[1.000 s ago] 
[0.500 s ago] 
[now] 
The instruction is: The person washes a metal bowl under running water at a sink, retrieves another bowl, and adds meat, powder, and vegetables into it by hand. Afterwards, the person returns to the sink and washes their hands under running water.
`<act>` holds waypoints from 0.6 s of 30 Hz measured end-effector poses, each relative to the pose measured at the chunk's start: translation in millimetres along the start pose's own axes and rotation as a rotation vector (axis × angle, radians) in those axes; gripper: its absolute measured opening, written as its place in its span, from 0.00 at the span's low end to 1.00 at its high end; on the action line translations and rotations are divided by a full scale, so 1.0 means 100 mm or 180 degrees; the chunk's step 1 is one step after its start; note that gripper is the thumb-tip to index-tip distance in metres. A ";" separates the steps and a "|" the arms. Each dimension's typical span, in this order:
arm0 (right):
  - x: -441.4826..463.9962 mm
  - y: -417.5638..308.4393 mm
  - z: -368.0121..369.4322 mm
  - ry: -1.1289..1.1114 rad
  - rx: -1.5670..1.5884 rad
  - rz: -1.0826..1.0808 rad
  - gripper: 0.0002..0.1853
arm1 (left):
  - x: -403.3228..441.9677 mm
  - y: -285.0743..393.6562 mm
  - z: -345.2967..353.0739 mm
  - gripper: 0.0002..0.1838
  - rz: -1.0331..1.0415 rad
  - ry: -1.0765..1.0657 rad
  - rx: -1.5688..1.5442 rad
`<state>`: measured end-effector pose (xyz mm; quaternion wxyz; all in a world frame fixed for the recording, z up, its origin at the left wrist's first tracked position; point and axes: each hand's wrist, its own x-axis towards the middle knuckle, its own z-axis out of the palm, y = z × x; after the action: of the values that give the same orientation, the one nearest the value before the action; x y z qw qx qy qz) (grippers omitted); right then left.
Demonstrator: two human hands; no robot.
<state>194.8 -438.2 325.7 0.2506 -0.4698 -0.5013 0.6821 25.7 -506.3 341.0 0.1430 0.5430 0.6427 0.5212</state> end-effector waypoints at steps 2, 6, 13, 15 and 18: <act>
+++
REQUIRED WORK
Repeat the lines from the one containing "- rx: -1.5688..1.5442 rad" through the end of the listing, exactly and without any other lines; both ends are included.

SOLVED EXERCISE
  - rx: -1.5688..1.5442 rad
`<state>`: measured end-effector pose (xyz mm; quaternion wxyz; all in a world frame fixed for the recording, z up, its origin at the left wrist's first tracked position; point and axes: each hand's wrist, its own x-axis towards the middle knuckle, its own z-axis out of the palm, y = z × x; after the action: of the values that give the same orientation, the one nearest the value before the action; x y z qw qx qy qz) (grippers omitted); right then left.
Demonstrator: two human hands; no robot.
<state>194.8 -438.2 325.7 0.2506 -0.4698 -0.5013 0.6821 25.7 -506.3 341.0 0.1430 0.5430 0.6427 0.5212</state> end-effector waypoints at steps 2, 6, 13, 15 and 18: <act>

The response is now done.